Kikuyu - Friend or foe
Author: Stefan Palm Date Posted: 14 February 2019
Kikuyu is often considered an uninvited pest and trying to eradicate it can seem like an uphill battle. So what can you do tame this beast if you have it invading your lawn?
It’s a question that we get asked often! In South Australia, kikuyu is by far the most common and the most invasive variety around and it has an uncanny knack of growing where it wasn’t planted. Kikuyu spreads by both seed and by its runners meaning it can literally blow into your yard or get dropped in by a bird flying overhead. It can be transported by a lawn mower or it can spread across from your neighbors property via its underground runners. On top of that, it’s perfectly suited to our climate, thriving in our hot, dry summers. Being more aggressive than any other type of lawn, it has the capacity to dominate its environment.
Sounds like the sort of lawn no-one would want right?
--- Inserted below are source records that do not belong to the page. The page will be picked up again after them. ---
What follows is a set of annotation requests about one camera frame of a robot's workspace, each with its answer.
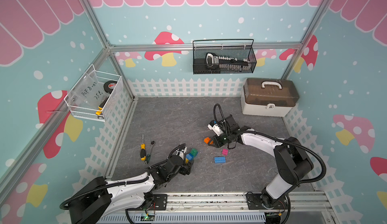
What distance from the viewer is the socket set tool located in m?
0.89

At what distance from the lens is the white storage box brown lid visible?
0.97m

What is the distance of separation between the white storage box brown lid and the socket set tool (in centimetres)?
14
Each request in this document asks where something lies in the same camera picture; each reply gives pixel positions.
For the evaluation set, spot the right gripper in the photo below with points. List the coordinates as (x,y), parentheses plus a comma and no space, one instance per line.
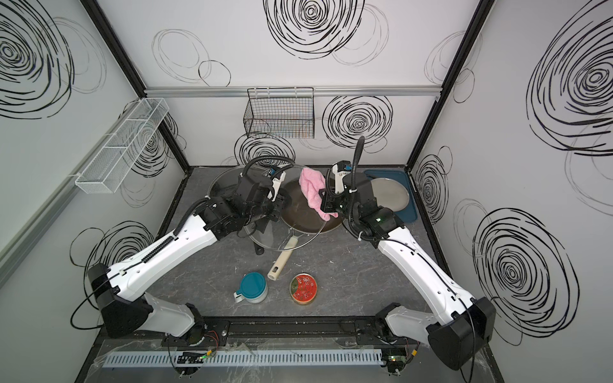
(327,195)

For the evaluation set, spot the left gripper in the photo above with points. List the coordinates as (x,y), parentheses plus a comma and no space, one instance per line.
(279,204)

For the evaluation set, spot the pink cloth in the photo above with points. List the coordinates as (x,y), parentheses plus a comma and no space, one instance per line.
(311,182)

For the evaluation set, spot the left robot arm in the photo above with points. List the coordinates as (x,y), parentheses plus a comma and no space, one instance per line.
(121,290)

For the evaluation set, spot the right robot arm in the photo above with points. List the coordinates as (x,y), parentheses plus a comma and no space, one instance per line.
(446,299)

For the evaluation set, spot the glass lid on black pan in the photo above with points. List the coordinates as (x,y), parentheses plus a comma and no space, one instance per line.
(222,186)

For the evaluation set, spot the black frying pan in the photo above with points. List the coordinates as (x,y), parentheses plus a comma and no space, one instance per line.
(258,246)

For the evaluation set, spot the grey round plate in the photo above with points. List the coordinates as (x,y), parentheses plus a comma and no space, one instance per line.
(390,193)

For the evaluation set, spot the teal tray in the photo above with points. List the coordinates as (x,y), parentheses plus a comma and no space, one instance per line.
(409,214)

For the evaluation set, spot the teal lidded cup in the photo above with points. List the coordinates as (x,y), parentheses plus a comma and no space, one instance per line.
(253,288)

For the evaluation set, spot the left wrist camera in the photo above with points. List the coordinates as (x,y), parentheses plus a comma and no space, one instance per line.
(277,180)

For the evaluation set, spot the brown pan with cream handle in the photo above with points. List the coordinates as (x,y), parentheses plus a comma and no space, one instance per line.
(304,224)

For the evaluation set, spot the black wire basket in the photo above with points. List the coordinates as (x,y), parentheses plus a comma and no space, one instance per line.
(286,112)

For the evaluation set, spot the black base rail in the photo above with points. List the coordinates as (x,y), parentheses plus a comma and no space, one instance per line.
(367,330)

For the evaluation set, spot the white wire shelf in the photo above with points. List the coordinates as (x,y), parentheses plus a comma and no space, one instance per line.
(120,151)

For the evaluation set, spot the white slotted cable duct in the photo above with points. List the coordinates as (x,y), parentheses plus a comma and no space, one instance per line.
(244,358)

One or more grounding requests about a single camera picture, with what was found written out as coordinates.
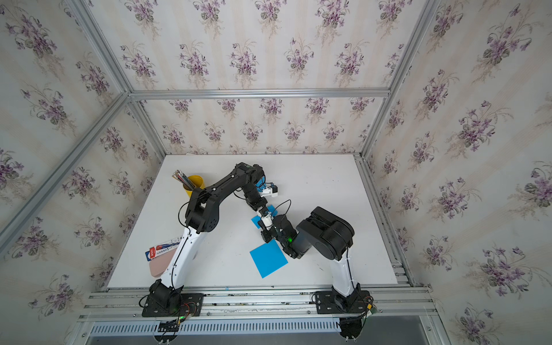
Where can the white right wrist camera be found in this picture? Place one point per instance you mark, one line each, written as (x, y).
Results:
(266, 218)

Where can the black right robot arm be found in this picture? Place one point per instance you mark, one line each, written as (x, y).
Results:
(328, 234)

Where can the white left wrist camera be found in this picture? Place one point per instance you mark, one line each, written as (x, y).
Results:
(268, 190)

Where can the aluminium rail frame front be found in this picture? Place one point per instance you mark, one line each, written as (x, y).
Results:
(235, 311)

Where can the blue paper sheet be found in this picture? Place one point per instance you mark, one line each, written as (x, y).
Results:
(268, 258)
(256, 219)

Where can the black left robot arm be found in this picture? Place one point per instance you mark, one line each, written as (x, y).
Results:
(202, 216)

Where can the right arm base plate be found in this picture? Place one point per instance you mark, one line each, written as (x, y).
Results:
(331, 302)

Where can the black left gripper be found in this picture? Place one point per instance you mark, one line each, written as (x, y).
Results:
(262, 202)

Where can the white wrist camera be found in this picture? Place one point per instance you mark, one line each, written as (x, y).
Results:
(266, 218)
(268, 190)

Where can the pink pencil case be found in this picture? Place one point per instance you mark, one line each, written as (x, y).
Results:
(158, 265)

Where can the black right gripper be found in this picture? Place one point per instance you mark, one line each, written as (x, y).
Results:
(264, 236)

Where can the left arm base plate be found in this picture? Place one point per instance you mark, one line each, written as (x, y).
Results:
(172, 305)

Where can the yellow pen cup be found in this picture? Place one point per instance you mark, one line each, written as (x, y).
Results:
(193, 182)

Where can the white pen box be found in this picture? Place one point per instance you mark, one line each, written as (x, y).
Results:
(161, 249)

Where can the blue paper sheet front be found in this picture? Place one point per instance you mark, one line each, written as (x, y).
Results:
(268, 258)

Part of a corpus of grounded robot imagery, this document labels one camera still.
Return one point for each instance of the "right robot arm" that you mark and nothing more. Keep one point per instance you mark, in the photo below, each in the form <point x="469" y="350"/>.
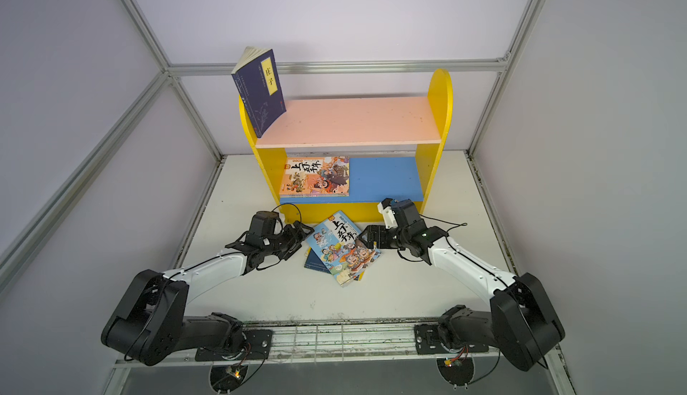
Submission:
<point x="521" y="321"/>

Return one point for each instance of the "dark blue book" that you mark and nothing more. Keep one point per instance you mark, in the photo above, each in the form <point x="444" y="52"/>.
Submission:
<point x="257" y="80"/>
<point x="313" y="262"/>

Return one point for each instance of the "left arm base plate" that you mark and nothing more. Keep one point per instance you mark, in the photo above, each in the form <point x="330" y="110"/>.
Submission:
<point x="256" y="346"/>

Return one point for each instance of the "light blue comic book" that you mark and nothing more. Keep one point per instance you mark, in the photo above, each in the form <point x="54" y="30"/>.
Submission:
<point x="336" y="243"/>

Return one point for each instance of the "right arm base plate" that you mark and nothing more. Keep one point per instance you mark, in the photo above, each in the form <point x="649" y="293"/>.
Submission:
<point x="428" y="343"/>

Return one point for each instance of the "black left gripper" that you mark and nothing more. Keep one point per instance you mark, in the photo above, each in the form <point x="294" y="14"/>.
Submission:
<point x="287" y="238"/>

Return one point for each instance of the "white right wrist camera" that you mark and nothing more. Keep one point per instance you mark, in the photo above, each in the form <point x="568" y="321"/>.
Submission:
<point x="386" y="210"/>

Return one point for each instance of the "dark blue standing book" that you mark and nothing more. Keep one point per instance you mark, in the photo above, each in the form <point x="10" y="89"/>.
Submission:
<point x="257" y="80"/>

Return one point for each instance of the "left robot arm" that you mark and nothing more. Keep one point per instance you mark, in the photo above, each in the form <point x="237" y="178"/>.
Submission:
<point x="150" y="322"/>

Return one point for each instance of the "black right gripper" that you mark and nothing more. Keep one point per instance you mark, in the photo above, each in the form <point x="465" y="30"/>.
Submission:
<point x="384" y="235"/>

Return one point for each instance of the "orange comic book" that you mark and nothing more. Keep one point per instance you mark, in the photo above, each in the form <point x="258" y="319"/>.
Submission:
<point x="316" y="176"/>

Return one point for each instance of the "yellow pink blue bookshelf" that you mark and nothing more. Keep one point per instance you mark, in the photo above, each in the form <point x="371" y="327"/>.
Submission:
<point x="395" y="143"/>

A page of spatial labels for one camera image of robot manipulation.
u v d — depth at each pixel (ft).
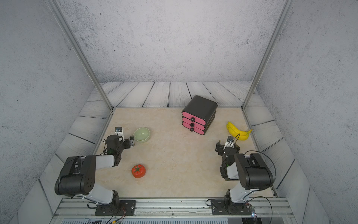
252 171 1.51
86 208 2.34
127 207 2.43
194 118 3.07
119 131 2.69
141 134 3.26
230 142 2.54
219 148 2.76
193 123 3.17
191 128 3.35
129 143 2.83
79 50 2.85
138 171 2.65
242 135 3.42
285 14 2.37
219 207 2.38
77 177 1.50
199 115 3.07
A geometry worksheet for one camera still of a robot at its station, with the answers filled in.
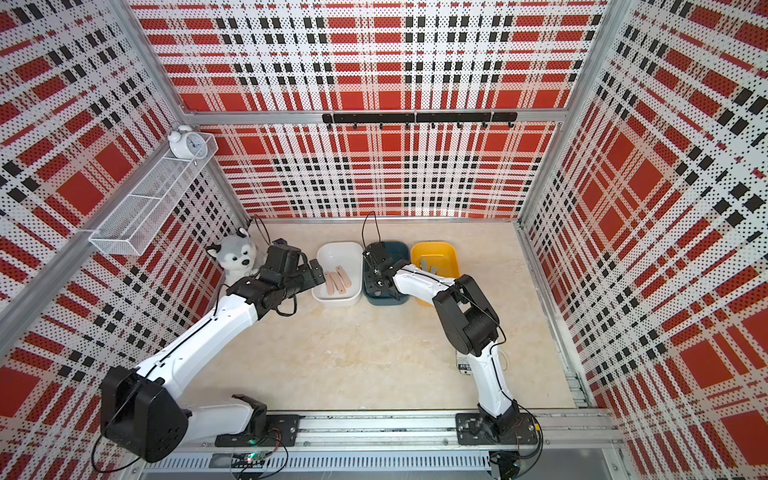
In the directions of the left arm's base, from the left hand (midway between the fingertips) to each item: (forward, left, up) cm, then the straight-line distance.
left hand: (314, 274), depth 84 cm
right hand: (+7, -17, -13) cm, 22 cm away
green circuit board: (-42, +11, -16) cm, 46 cm away
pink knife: (+10, -5, -16) cm, 20 cm away
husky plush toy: (+6, +24, 0) cm, 25 cm away
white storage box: (+17, -6, -13) cm, 22 cm away
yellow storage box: (+18, -39, -17) cm, 46 cm away
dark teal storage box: (+18, -23, -13) cm, 32 cm away
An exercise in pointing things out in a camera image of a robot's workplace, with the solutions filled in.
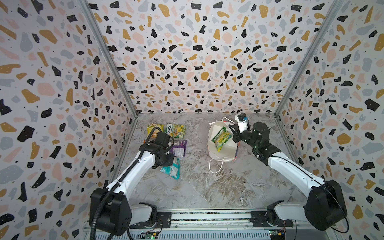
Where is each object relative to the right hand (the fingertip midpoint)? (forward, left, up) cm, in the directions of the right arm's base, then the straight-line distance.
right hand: (231, 125), depth 79 cm
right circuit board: (-44, -21, -29) cm, 57 cm away
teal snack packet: (-17, +32, -21) cm, 41 cm away
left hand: (-14, +33, -15) cm, 39 cm away
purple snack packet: (-2, +31, -23) cm, 39 cm away
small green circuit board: (-47, +39, -27) cm, 67 cm away
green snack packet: (+13, +35, -22) cm, 43 cm away
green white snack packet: (+4, +3, -18) cm, 18 cm away
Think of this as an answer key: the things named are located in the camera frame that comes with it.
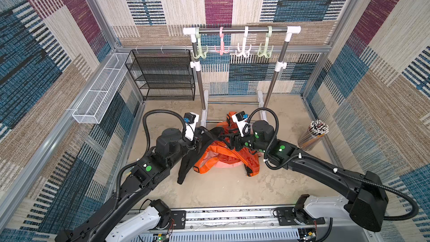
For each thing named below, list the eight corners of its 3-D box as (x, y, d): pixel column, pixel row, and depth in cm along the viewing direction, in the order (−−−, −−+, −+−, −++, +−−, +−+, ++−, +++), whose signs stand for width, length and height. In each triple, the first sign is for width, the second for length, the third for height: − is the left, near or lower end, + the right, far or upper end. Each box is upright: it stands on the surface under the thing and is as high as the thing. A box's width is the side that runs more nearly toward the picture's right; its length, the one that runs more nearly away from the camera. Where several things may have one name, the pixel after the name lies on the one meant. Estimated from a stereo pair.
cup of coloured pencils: (300, 151, 96) (315, 132, 81) (296, 139, 101) (309, 119, 86) (313, 151, 96) (331, 132, 81) (309, 139, 101) (324, 119, 86)
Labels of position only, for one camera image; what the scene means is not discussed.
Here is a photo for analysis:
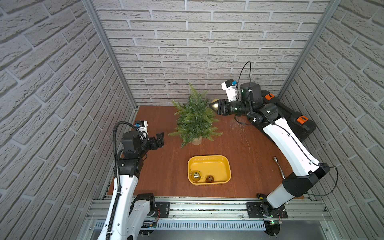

The answer might surprise you
So… how do you control it? I recently wrote a blog on getting rid of kikuyu in your existing lawn. Click here to read it. This article is a follow up to that because while there are some instances where you can weed it out, there are also plenty of circumstances where it becomes so established in your lawn that it is virtually possible to remove it. If you have small patches of unwanted kikuyu in your lawn then by all means have a crack at removing it but if there is more than that, then there is a fair chance that you may have to learn to live with it. If your lawn is more than ¼ kikuyu, then you virtually have no chance of removing it. Once kikuyu becomes entrenched in your lawn, even if you go to the effort of completely removing it with a non-selective herbicide, then there is still a high chance it will return.
If that’s you, its not all bad news. While kikuyu is invasive and fast growing, it has some really good qualities. It’s extremely hardwearing and has a high level of drought tolerance. On top of that, it stays green year round and is remarkably soft. My advice to you is this – if your lawn is becoming dominated by kikuyu then your best course of action is to embrace it and make it work for you. Here are some tips for making kikuyu a good looking and practical lawn:
- Keep it mown regularly during the warmer months. The warmer it is, the faster it grows so I would recommend a maximum of 14 days between each mow. (weekly is better)
- Keep it no longer than 40mm tall (around setting 4 on your lawn mower). The shorter the better.
- While it is drought tolerant, it will keep its best colour and presentation if its watered with around 25mm of water once per week during the warmer months. If you water it less, it will survive but it will go hunting for water which is where it starts to more aggressively invade garden beds.
- Keep a trigger bottle of non selective herbicide on hand. If you notice it creeping into garden beds, spray it out. In this way it wont get a foothold.
- Fertilise it 3 times per year, mid season except for winter.
Kikuyu lawns like this one in the photo above can be a beautiful addition to any home. If you keep up these routine and simple maintenance measures, you’ll find yourself with a largely trouble free lawn. Ultimately, a happy, well watered, well fertilized kikuyu will be less aggressive, will look better and will provide you with a green tough surface. It’s ideal for high traffic areas and for pets. It’s a lawn we often recommend for its durability and suitability to our South Australian climate. Treat it right, and you soon discover it’s not as bad as you think. You might even come to like it!
Mowing KikiyuBy: John Kuys on 17 March 2019Hi Stefan, I cut my kikuyu at level 6 on my mower. My question is to reduce that to 4 now, would it be detrimental or should I wait til September before dropping down to the 40mm.
Paul Munns Instant Lawn Response
Hi John, Good question. Starting from the basis that your lawn is in good condition, is fertilised and growing well, you will need around 4 weeks of temperatures over 23 degrees to get a recovery after scalping your lawn. Kikuyu is a warm season grass meaning that it goes dormant during the winter months- ie, soon as the weather cools off, it stops growing. It is late in the season to be scalping your and while it is probable that we will get enough warm weather to get a recovery, I would wait till Spring to do it.
Spongy Lawn15 February 2019I have a kikuyu lawn which is extremely spongy in places-it stalls the mower! Should I scalp it, and if so, when?
Paul Munns Instant Lawn Response
Yes - scalping is a good idea for thatchy kikuyu lawns. You'll need about 4-6 weeks of temperatures over 25 degrees to get a full recovery so the optimum time of year is from October through to March.